About this task
Exactly the lines from the one containing "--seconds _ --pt" through the final line of the data below, with pictures omitted, make up the answer.

Stored data

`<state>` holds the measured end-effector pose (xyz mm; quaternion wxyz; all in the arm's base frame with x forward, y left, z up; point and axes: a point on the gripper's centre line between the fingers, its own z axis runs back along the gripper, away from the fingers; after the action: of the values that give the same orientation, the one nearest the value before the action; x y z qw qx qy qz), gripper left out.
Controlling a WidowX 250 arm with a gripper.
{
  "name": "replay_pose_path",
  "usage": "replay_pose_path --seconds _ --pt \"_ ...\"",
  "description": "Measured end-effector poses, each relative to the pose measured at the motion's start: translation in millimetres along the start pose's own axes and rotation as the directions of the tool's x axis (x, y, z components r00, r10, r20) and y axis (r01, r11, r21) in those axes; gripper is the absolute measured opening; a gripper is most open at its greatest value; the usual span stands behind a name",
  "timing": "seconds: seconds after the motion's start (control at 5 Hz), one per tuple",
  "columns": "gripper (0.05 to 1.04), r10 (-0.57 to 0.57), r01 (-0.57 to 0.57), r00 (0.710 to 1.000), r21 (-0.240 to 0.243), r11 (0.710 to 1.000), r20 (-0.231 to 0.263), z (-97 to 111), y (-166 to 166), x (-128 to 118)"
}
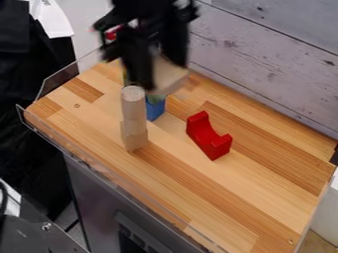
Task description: Take the white rectangular and put it on the top cylinder
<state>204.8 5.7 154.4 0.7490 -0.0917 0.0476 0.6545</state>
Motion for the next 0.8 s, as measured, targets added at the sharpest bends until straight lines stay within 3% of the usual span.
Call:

Task solution
  "usage": "replay_pose_path --seconds _ --pt \"_ ...\"",
  "description": "Measured end-effector poses, each relative to the pose measured at the motion's start: translation in millimetres along the start pose's own axes and rotation as the directions of the tool's x axis (x, y, z components r00, r10, r20) and y axis (r01, r11, r21) in those axes; gripper is the absolute measured opening; a gripper is most open at its greatest value; the usual span stands behind a name",
  "timing": "seconds: seconds after the motion's start (control at 5 Hz), one per tuple",
  "columns": "gripper (0.05 to 1.04), r10 (-0.57 to 0.57), r01 (-0.57 to 0.57), r00 (0.710 to 1.000), r21 (-0.240 to 0.243), r11 (0.710 to 1.000), r20 (-0.231 to 0.263), z (-97 to 111), y (-166 to 166), x (-128 to 118)"
}
Task description: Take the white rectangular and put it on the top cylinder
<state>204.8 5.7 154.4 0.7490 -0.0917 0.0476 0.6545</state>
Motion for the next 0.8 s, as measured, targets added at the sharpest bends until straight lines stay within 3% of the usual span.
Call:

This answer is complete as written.